情報局の書庫に入った事が有りますが、アデリーナ様は、あの膨大な書類を全て読まれたのでしょうか。
「うん、合ってるー。創られた死竜は暴れ終わった後は元の場所に戻るよーに仕組んだよー。新しい死竜の源になるのー。だからー、その子竜もここにやって来たんだと思うよー」
体は分解されて魔力になっているのか。
……バーダの意識はもう無いって事かな。そうだとしたら、今日の夜には、とても悲しい気持ちになりそうです。

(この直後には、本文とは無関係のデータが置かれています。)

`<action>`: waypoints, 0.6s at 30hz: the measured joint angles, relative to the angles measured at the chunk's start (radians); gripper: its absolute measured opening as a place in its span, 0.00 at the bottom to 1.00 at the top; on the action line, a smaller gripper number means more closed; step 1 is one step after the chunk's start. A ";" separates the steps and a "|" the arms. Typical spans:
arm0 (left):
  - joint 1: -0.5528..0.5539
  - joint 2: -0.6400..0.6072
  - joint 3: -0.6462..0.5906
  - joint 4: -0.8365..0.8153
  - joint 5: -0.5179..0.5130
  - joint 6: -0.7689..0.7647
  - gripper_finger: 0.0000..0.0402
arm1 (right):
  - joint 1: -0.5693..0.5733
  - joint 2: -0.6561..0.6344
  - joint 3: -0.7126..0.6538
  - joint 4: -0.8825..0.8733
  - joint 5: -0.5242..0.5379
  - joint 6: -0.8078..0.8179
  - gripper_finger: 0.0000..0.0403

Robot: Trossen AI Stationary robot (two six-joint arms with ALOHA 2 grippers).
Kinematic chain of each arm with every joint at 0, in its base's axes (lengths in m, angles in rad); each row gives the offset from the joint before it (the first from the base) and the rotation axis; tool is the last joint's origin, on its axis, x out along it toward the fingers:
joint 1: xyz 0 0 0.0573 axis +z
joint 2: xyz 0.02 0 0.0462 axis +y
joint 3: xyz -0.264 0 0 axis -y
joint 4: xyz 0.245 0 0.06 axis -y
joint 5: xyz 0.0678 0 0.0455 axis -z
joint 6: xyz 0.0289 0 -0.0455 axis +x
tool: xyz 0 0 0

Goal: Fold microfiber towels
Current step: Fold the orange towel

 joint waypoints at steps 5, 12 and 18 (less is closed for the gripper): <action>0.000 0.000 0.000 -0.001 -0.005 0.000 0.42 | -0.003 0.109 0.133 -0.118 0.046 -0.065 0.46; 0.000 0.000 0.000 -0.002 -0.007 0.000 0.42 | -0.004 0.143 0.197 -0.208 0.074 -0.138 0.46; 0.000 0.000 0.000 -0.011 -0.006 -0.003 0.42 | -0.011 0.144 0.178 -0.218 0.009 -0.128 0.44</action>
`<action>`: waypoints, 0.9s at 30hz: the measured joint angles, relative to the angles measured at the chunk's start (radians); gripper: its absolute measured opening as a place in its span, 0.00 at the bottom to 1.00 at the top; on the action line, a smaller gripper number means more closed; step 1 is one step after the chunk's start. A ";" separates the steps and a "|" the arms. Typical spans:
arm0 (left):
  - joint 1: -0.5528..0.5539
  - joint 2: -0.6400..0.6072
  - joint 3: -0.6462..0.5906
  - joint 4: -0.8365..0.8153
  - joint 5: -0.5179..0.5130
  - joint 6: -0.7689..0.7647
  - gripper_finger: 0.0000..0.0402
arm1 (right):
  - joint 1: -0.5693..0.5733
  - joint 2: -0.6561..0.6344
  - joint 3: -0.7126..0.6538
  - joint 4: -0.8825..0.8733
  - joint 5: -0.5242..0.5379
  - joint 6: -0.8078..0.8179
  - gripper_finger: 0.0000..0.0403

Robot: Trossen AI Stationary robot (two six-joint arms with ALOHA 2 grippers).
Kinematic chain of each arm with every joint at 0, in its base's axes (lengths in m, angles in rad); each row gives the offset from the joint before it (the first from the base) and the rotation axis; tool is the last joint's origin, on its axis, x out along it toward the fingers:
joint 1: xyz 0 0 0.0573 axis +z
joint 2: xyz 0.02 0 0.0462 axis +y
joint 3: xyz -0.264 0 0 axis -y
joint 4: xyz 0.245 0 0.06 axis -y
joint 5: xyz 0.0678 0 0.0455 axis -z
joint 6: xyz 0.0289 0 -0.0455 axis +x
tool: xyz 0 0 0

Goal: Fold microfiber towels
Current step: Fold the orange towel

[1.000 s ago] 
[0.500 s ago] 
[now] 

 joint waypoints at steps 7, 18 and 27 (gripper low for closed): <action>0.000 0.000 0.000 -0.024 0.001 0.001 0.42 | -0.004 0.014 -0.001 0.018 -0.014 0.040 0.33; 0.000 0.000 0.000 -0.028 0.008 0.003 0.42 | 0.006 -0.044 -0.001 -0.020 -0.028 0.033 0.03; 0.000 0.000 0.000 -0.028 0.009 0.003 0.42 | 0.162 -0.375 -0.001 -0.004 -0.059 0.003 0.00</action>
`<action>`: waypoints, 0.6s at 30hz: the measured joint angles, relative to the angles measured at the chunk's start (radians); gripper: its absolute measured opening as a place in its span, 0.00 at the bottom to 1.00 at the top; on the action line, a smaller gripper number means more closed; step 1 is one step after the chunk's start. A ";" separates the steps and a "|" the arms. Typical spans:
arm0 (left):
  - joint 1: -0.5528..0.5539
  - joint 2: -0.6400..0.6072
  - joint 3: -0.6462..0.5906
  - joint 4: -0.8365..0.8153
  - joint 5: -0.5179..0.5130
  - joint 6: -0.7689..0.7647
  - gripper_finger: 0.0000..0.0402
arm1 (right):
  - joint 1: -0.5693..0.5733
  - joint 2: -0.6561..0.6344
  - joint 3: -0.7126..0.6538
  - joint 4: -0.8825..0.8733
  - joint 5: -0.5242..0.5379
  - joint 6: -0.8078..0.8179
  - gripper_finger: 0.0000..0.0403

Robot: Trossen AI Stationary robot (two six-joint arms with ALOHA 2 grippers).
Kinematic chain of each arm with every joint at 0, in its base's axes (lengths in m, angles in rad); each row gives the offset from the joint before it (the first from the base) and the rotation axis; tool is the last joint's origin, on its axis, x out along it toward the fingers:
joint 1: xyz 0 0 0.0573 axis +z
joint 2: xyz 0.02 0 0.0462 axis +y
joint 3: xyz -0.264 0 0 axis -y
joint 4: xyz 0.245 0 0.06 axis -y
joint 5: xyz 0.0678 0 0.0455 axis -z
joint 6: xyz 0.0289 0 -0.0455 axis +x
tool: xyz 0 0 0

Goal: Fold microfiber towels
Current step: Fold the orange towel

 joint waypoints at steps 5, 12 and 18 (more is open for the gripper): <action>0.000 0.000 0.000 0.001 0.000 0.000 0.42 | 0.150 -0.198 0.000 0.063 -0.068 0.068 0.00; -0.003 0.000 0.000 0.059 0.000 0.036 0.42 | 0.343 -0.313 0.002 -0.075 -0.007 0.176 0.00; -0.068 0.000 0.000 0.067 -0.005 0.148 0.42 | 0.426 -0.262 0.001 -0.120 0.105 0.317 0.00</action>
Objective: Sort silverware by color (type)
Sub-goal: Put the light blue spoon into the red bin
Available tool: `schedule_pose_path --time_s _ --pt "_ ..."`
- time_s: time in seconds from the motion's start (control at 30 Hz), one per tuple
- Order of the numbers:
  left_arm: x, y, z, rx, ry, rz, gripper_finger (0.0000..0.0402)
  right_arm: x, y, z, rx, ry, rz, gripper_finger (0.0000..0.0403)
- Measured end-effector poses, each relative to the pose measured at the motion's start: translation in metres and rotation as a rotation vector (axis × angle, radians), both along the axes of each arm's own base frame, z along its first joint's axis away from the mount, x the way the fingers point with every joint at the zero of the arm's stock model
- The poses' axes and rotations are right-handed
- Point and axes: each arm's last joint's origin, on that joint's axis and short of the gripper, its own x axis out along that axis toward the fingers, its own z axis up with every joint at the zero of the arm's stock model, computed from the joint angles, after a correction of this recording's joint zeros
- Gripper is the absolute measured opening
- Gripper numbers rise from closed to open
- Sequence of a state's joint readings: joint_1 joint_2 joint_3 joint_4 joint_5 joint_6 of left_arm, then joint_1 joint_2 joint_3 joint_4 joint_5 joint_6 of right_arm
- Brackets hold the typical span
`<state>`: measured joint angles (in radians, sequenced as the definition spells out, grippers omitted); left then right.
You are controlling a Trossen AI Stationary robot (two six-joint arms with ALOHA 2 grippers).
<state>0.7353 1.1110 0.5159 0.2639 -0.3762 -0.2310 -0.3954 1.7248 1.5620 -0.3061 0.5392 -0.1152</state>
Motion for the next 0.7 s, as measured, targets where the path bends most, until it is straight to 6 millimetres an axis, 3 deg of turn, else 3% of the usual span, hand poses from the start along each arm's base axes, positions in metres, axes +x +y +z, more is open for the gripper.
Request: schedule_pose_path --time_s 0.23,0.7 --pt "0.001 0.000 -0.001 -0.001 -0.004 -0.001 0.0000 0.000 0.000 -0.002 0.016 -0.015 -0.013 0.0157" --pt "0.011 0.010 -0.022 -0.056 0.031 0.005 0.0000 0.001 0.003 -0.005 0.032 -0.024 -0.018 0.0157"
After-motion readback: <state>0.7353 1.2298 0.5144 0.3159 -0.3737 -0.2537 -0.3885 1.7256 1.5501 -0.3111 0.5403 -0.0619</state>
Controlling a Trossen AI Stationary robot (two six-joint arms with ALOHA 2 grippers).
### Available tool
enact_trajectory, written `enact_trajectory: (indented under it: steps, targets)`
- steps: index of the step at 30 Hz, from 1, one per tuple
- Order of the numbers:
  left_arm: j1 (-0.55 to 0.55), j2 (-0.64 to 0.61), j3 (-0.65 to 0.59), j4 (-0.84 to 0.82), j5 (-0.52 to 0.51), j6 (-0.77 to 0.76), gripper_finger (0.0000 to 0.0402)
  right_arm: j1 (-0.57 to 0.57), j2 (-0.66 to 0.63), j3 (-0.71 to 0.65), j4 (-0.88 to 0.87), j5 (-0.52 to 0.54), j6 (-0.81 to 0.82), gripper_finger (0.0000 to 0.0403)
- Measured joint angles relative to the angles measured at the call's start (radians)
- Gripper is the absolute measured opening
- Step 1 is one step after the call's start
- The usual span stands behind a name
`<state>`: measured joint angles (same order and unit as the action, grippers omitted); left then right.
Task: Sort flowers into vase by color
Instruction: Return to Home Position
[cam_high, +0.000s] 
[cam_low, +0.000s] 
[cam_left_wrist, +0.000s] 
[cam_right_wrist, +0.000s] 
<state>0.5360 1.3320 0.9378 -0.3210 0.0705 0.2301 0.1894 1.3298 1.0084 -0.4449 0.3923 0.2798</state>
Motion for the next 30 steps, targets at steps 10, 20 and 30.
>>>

「今なら間に合うよー。魔法陣を潰せば、元の形に戻ると思うなー」
「何故ですか?」
「どーしてだろーねー? 魔力も記憶しているみたいー。ほらー、回復魔法だって元の形に戻すでしょー? そんな感じー」
分かりません。しかし、今はヤナンカを信じましょう。もし、それでバーダが戻らなければ、可哀想ですが、それまでの命だったということでお墓を作りましょう。
「じゃあ、宜しくお願いします」
私はアデリーナ様に道を譲ります。狭いので壁際に寄ったのです。
「えぇ、お任せ下さい。そこの白いヤナンカについては後でお訊きしますね」
ヤナンカさんを呼ぶのに、態々、「白い」という形容詞を付けました。つまり、本来のヤナンカは白くないのか……。
アデリーナ様の魔法の矢の一撃に射貫かれた魔法陣は、回転を停止し、段々と光も消失し、完全に普通の地面となりました。私の照明魔法がなければ、この場は真っ暗だったでしょう。
そんな中、バーダの魔力を感知しました。場所は先程まで魔法陣が有った所です。
「行ってきなさい」
『……』
ちょっとの逡巡の後、ガランガドーさんはバサーと下に飛んでいきました。